Pendant l’indivision : IR, IFI et taxe foncière
Impôt sur le revenu (IR)
Lorsque le bien en indivision génère des revenus, chaque coindivisaire reçoit une part de revenus, proportionnelle à ses parts dans l’indivision : les revenus sont imposés à titre nominatif, entre les mains de chaque coindivisaire.
Les coindivisaires peuvent néanmoins déduire de ces revenus les charges afférentes au bien : intérêts de l’emprunt destiné à acquérir le bien, taxe foncière, travaux, etc. Les charges – au même titre que les revenus – sont déduites proportionnellement aux parts de chaque coindivisaire.

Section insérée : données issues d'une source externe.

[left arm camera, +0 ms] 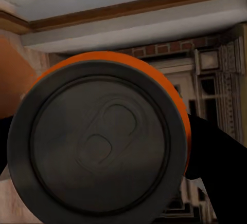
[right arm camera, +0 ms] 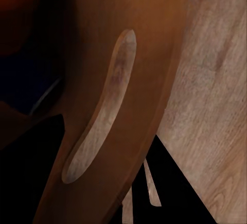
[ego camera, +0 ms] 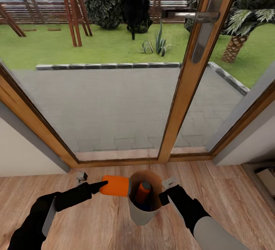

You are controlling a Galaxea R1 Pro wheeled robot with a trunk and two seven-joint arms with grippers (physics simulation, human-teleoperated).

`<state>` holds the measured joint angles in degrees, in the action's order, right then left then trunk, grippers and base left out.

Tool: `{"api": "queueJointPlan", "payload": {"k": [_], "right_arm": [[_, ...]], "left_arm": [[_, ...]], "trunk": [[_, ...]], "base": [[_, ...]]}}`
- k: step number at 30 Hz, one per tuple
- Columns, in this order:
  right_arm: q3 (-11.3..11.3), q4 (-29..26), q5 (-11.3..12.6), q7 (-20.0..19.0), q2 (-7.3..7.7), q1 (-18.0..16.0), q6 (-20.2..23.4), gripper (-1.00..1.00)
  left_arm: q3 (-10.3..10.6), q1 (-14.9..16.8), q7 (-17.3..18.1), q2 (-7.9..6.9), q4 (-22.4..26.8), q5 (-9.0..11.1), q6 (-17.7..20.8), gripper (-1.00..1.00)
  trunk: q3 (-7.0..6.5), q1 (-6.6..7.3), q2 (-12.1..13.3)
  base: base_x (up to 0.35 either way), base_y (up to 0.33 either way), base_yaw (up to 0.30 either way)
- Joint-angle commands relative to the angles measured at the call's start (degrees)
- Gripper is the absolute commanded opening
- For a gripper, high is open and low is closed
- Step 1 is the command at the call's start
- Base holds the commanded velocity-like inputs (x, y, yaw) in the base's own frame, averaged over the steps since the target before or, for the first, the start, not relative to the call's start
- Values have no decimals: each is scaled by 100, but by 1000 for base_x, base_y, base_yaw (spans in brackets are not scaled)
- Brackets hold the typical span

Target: Put the three can of soda from the living room inside the tash can in the kitchen.

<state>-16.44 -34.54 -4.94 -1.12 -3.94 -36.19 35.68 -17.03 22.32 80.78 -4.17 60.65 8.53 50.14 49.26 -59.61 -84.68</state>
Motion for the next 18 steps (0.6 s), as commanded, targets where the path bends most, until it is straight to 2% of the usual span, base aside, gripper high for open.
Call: {"api": "queueJointPlan", "payload": {"k": [1, 8, 13, 18], "right_arm": [[0, -1, 20, -46, -8, -2, -9, -100], [-7, 127, 20, -46, -90, -2, -15, -100], [-8, 152, 20, -46, -111, -2, -17, -100], [-8, 157, 20, -46, -158, -2, -17, -100]], "left_arm": [[14, 0, 0, 19, 0, 0, -2, -100], [115, 0, -1, 139, 0, 0, -4, -100], [170, 0, -6, 277, 0, -5, -4, -100], [345, 0, -134, 388, -27, -34, -18, -100]], "trunk": [[0, 0, 0], [0, 0, 0], [0, 0, 0], [0, 0, 0]], "base": [[0, 0, 0], [0, 0, 0], [0, 0, 0], [0, 0, 0]]}}
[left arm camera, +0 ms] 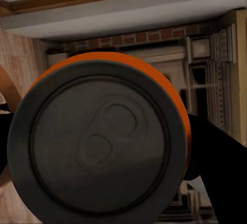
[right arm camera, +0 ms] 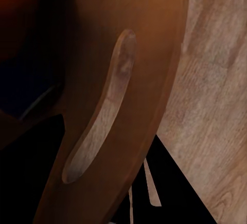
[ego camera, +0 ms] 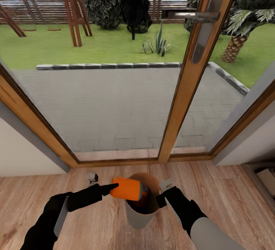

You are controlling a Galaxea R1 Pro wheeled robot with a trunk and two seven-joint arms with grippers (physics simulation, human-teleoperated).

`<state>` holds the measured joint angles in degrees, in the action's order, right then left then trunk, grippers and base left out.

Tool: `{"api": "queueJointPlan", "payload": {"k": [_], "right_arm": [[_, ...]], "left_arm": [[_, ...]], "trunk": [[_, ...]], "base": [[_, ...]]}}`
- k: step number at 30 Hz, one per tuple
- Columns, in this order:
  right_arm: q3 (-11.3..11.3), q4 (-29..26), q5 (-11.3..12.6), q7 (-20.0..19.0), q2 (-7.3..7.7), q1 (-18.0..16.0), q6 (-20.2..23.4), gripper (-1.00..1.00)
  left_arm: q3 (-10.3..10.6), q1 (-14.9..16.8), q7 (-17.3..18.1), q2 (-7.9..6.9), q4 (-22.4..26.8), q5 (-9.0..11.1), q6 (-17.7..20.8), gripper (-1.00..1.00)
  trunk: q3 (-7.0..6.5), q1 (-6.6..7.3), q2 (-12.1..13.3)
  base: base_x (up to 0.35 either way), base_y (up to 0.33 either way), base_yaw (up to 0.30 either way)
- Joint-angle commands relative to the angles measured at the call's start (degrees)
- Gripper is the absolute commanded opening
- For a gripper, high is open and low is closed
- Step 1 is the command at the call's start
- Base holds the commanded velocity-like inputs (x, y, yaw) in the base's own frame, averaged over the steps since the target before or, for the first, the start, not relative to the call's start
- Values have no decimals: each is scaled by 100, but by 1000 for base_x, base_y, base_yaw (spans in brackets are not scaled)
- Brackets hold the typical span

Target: Put the three can of soda from the living room inside the tash can in the kitchen.

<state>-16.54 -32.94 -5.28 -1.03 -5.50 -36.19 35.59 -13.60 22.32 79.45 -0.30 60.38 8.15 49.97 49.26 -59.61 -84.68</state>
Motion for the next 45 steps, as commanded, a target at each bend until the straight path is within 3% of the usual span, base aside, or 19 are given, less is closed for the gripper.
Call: {"api": "queueJointPlan", "payload": {"k": [1, 5, 13, 20, 31, 39, 45], "right_arm": [[1, -3, 53, -55, -17, -2, -9, -100], [-3, -2, 53, -55, -62, -2, -4, -100], [-7, -2, 53, -50, -90, -2, 0, -100], [-8, -2, 53, -46, -115, -2, 0, -100], [-16, -2, 53, -46, -134, -2, 0, -100], [-27, -2, 53, -46, -167, -2, 1, -100], [-404, -2, 61, 197, -177, -1, 8, -100]], "left_arm": [[54, 0, -131, 13, -3, 3, -3, -100], [145, 0, -742, 108, -8, 1, -22, -100], [245, 0, -1043, 184, -13, -17, -42, -100], [304, 0, -1879, 260, 11, 1, -61, -100], [334, 0, -2386, 351, 36, 2, -68, -100], [340, 0, -2492, 388, 38, 2, -158, -100], [340, 0, -2915, 636, 42, 2, -204, -100]], "trunk": [[0, 0, 0], [0, 0, 0], [0, 0, 0], [0, 0, 0], [0, 0, 0], [0, 0, 0], [0, 0, 0]], "base": [[0, 0, 0], [0, 0, 0], [0, 0, 0], [0, 0, 0], [0, 0, 0], [0, 0, 0], [0, 0, 0]]}}
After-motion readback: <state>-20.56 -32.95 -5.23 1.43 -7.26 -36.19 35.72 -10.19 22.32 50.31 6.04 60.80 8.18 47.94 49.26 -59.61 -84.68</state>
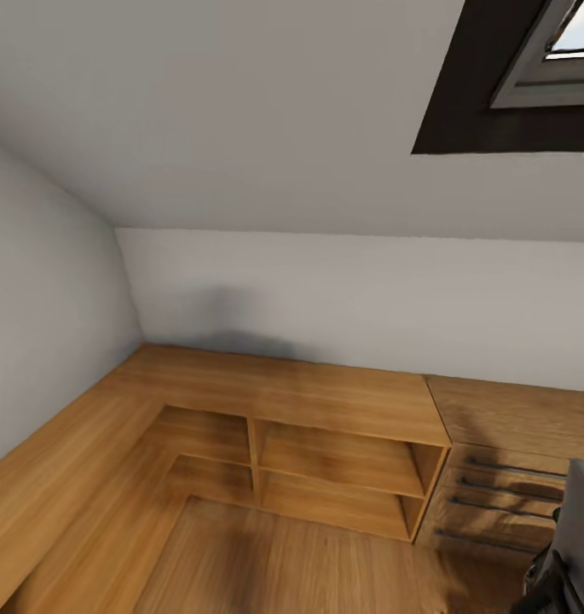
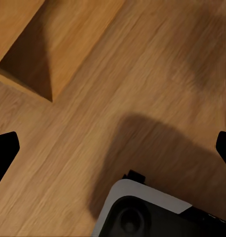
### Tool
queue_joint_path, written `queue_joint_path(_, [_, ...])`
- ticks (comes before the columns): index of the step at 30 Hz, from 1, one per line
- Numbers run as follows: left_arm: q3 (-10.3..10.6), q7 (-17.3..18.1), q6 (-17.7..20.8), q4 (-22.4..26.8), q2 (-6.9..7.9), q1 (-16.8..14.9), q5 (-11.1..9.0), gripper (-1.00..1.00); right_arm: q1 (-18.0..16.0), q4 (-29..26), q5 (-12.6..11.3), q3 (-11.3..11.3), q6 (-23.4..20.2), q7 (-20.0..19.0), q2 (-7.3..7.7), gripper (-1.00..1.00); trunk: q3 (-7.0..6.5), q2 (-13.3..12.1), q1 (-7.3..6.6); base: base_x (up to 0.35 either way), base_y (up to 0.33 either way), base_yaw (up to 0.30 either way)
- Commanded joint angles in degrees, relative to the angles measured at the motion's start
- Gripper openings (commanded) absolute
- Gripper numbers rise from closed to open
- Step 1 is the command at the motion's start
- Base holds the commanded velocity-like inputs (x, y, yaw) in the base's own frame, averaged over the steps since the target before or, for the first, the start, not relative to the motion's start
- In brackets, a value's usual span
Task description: In the bedroom, organize the workspace by keeping the computer under the desk, ensuring the monitor is on the desk, placing the keyboard on the desk next to the monitor, placing the mouse on the desk next to the keyboard, moving the folder from the swivel chair onto the desk next to the mouse, stacking the notebook on top of the folder with the pen on top of the notebook, and positioning the swivel chair next to the desk.
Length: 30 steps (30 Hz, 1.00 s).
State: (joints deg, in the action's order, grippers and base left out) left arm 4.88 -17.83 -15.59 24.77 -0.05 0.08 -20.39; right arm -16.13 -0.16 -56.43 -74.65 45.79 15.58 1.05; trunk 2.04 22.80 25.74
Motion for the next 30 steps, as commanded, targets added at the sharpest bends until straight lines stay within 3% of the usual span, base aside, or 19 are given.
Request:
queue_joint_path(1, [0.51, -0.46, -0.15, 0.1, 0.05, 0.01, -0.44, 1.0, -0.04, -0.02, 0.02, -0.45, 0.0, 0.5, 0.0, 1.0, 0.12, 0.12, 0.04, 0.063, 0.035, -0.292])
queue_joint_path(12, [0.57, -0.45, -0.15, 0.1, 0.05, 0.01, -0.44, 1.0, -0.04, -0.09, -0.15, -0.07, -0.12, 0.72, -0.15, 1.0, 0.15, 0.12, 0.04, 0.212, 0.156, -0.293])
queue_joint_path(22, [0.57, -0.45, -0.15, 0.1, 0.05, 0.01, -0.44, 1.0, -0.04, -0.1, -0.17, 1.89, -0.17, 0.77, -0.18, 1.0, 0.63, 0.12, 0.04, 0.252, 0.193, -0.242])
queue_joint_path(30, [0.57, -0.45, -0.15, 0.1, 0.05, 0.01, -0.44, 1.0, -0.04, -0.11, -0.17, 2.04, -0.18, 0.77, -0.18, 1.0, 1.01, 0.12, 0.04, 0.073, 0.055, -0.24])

Exemple : A et B ont un appartement en indivision, qu’ils louent 2 000 € par mois. A détient 80 % de parts et B détient 20 % de parts : A reçoit 1 600 € par mois et B reçoit 400 € par mois ; A et B effectuent des travaux pour un coût de 10 000 € : A paye 8 000 € et B paye 2 000 €. Sur l’année, A perçoit 19 200 € de revenus, desquels sont déduits 8 000 € de charges : A est imposé sur 11 200 € ; B perçoit 4 800 € de revenus, desquels sont déduits 2 000 € de charges : B est imposé sur 2 800 €.
Impôt sur la fortune immobilière (IFI)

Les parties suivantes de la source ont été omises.